** SUPPLIED RECORDS follows **

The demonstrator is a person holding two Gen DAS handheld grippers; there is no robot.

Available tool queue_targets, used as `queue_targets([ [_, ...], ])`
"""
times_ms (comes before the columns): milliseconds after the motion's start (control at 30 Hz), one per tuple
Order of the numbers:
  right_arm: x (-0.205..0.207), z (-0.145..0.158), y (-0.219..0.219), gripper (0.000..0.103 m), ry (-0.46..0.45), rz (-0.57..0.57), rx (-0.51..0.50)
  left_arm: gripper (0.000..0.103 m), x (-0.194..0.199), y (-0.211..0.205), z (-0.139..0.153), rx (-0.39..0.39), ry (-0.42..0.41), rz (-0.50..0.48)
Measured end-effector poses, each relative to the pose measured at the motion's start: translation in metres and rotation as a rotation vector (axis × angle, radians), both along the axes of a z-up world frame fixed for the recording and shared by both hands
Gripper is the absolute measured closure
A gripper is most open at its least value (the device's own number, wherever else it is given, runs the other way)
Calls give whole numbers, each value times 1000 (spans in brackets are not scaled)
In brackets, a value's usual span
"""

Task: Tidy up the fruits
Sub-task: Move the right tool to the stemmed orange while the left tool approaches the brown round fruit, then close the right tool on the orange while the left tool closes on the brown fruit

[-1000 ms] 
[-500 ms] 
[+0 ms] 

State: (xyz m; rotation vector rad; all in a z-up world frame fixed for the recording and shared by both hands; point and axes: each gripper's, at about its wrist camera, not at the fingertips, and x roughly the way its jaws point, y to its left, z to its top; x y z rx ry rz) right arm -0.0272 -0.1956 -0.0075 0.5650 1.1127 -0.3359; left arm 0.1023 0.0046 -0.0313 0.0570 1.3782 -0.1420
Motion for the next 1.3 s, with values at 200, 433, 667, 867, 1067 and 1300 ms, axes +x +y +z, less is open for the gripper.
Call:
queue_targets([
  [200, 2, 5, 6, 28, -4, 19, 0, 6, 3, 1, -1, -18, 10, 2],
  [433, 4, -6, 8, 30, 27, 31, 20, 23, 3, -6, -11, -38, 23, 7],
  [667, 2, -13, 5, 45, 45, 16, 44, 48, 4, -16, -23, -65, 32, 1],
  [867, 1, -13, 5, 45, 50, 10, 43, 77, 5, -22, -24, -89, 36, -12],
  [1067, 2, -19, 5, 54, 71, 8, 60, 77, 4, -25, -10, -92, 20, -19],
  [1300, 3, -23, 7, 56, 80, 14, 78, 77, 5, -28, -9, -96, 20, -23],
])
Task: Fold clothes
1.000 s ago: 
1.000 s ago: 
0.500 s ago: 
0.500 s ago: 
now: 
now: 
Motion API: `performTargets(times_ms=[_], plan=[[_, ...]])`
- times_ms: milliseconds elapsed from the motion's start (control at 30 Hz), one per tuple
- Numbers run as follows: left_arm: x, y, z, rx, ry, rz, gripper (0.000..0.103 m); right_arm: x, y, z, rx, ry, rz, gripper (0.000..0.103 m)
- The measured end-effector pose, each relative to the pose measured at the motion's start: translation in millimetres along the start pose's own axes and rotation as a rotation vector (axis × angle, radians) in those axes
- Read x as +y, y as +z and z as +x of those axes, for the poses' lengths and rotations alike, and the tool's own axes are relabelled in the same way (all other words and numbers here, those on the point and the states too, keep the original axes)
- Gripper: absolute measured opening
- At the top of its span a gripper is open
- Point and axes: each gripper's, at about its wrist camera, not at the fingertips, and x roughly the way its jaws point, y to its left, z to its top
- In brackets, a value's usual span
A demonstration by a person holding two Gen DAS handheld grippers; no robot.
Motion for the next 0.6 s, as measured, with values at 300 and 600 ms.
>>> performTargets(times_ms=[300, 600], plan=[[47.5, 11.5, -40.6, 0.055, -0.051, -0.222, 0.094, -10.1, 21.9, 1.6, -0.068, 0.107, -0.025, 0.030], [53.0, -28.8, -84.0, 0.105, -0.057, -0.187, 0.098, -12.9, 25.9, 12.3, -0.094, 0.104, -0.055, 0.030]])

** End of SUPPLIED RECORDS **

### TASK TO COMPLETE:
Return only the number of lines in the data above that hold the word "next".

### WRITTEN ANSWER:
2